__MATERIAL SUPPLIED__.
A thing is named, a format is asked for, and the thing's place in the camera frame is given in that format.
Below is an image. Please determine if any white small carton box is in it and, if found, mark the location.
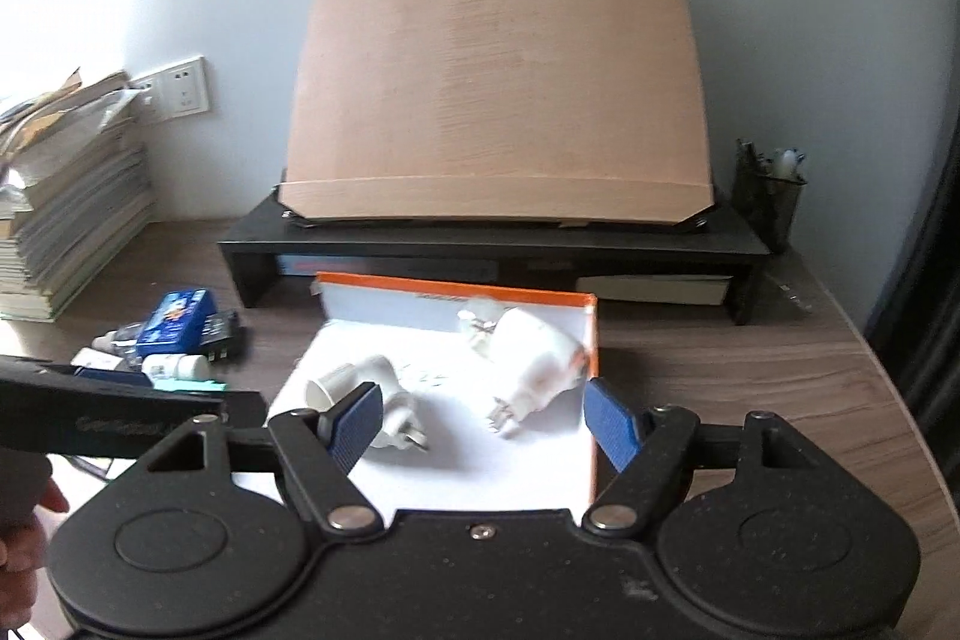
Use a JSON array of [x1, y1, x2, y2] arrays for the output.
[[70, 347, 139, 372]]

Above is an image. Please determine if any clear liquid refill bottle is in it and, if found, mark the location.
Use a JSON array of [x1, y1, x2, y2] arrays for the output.
[[91, 321, 143, 353]]

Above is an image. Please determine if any white plug-in heater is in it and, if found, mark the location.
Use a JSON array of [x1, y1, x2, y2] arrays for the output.
[[304, 356, 430, 452]]

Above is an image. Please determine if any white mosquito repellent plug with bottle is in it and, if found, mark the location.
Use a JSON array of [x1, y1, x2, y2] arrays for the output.
[[457, 298, 596, 440]]

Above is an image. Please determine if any blue tissue pack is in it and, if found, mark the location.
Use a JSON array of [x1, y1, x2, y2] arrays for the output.
[[135, 287, 217, 357]]

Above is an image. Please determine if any black power adapter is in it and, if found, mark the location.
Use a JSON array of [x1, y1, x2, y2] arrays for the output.
[[199, 310, 247, 362]]

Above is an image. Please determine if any white pill bottle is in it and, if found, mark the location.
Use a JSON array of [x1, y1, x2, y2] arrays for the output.
[[142, 354, 212, 383]]

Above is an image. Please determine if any person left hand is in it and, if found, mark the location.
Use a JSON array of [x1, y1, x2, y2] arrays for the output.
[[2, 448, 70, 633]]

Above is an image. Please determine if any orange white cardboard box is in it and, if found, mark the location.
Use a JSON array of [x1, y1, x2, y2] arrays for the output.
[[268, 273, 599, 516]]

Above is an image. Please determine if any stack of books and papers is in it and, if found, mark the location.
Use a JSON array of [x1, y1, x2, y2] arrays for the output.
[[2, 71, 155, 321]]

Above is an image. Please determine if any black monitor riser stand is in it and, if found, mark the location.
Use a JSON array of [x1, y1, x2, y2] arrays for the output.
[[218, 191, 770, 325]]

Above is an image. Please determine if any black mesh pen holder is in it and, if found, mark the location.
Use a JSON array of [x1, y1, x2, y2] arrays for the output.
[[731, 138, 807, 257]]

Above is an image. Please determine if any tilted wooden board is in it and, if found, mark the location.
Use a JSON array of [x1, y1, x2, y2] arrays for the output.
[[278, 0, 715, 226]]

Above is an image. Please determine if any white wall socket panel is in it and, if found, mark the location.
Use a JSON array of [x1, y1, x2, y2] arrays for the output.
[[155, 55, 212, 120], [130, 74, 164, 125]]

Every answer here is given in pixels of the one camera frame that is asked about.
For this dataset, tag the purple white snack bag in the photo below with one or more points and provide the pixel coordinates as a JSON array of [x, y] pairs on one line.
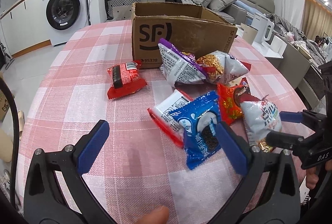
[[179, 68]]

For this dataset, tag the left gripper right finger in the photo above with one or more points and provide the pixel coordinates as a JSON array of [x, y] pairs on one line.
[[280, 198]]

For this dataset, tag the black patterned chair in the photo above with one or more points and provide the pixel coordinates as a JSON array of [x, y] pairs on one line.
[[118, 10]]

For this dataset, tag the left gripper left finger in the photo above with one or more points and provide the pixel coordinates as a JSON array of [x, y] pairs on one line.
[[44, 201]]

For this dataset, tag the blue cookie packet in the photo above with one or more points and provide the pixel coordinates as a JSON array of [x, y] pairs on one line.
[[199, 119]]

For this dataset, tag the red chocolate pie packet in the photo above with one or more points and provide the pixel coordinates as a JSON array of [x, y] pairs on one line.
[[229, 102]]

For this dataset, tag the white marble side table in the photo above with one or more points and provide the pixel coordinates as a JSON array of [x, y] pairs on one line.
[[275, 50]]

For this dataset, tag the white washing machine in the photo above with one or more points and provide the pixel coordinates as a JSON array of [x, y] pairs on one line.
[[63, 18]]

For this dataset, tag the right hand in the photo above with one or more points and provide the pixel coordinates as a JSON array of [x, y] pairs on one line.
[[312, 178]]

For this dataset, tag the small red snack packet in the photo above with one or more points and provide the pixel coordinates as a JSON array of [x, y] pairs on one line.
[[125, 79]]

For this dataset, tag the white electric kettle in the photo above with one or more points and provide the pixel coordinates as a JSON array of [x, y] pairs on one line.
[[264, 27]]

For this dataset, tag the white red noodle snack bag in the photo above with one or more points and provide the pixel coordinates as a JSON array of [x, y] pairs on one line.
[[260, 117]]

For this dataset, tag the white instruction snack packet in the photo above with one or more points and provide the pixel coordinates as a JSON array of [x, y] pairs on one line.
[[161, 115]]

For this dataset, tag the left hand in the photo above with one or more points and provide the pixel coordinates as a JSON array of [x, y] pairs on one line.
[[159, 215]]

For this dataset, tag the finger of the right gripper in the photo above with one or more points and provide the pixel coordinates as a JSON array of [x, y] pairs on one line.
[[287, 116], [283, 140]]

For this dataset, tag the brown cardboard SF box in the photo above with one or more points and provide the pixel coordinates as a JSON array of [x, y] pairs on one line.
[[190, 28]]

__DESCRIPTION OF THE TASK__. The string "frame" shows up in some lines of the listing. Copy each such line.

__SOLVED PROBLEM__.
A thing is named, a format is asked for, and the thing's place in the camera frame is given in that format.
Every answer here is given in pixels of the one camera frame that is asked about.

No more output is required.